Jurassic world Dominion: 75950 Triceratops Pickup Truck Ambush

One of the challenges, when LEGO Sets come out a couple of months ahead of a cinematic release, is the lack of context for the sets. Some might be alluded to in the trailer, others portraying part of a massive set piece in the action while others might represent a scene that never occurred, but provides an opportunity to include figures and dinosaurs that were featured in the movie.

An advantage of the sets coming out well in advance is the way that people are unlikely to have had their opinions influenced by the actual critical reception of the movie.

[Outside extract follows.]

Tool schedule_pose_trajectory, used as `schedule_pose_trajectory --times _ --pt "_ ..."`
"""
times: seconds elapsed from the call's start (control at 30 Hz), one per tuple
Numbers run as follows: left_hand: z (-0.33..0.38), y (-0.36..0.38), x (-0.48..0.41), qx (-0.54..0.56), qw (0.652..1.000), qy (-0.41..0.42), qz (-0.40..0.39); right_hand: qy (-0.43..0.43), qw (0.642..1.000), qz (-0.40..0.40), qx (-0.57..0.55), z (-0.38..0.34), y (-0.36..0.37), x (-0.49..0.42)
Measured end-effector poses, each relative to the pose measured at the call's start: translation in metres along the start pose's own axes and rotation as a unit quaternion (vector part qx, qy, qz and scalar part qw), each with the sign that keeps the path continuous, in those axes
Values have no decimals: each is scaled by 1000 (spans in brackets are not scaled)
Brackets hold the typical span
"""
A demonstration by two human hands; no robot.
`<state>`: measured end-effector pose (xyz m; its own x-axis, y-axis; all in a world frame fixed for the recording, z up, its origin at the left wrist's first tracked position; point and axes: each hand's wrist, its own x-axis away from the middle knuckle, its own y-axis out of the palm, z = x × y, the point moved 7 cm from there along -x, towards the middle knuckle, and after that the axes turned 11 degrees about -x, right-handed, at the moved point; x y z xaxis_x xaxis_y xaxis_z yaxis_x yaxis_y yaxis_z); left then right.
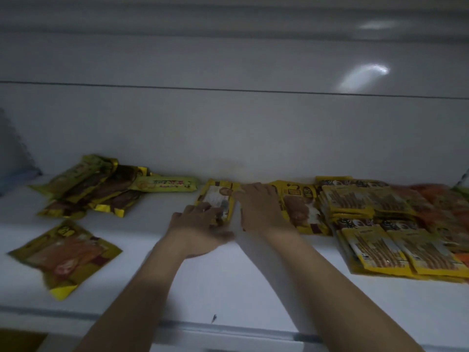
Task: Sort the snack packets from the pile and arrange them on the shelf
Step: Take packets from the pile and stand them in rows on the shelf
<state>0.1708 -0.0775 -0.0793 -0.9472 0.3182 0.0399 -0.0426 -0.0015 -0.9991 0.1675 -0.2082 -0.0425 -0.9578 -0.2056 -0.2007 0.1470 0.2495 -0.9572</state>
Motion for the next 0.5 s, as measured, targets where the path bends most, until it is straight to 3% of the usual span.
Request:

I have just come home from seeing Jurassic World Dominion, and while it was a passable film, it seemed a little unsure of its identity: Family Drama; Bond Film; Action; Monster Movie; conspiracy fodder or an ethical fable. Yes to all. And possibly also no. The Story was passable, and ultimately made sense, but there was none of the wonder that we had when we first saw Jurassic Park. Perhaps they have just become so good at their job that we have become complacent: Of course that creature looks like a dinosaur. If it did’t, we wouldn’t be doing our job.

Ultimately, Jurassic World sets are about providing an opportunity for consumers to pick up LEGO Dinosaur toys. Sticking to the film is not too important.

Today we take a look at set 76950: Triceratop Pick up Truck Ambush. This set has 210 pieces and has a list price of $79.99AUD/$39.99 USD.

So, while the star if this set is the Triceratops, what else do we have, and what’s missing?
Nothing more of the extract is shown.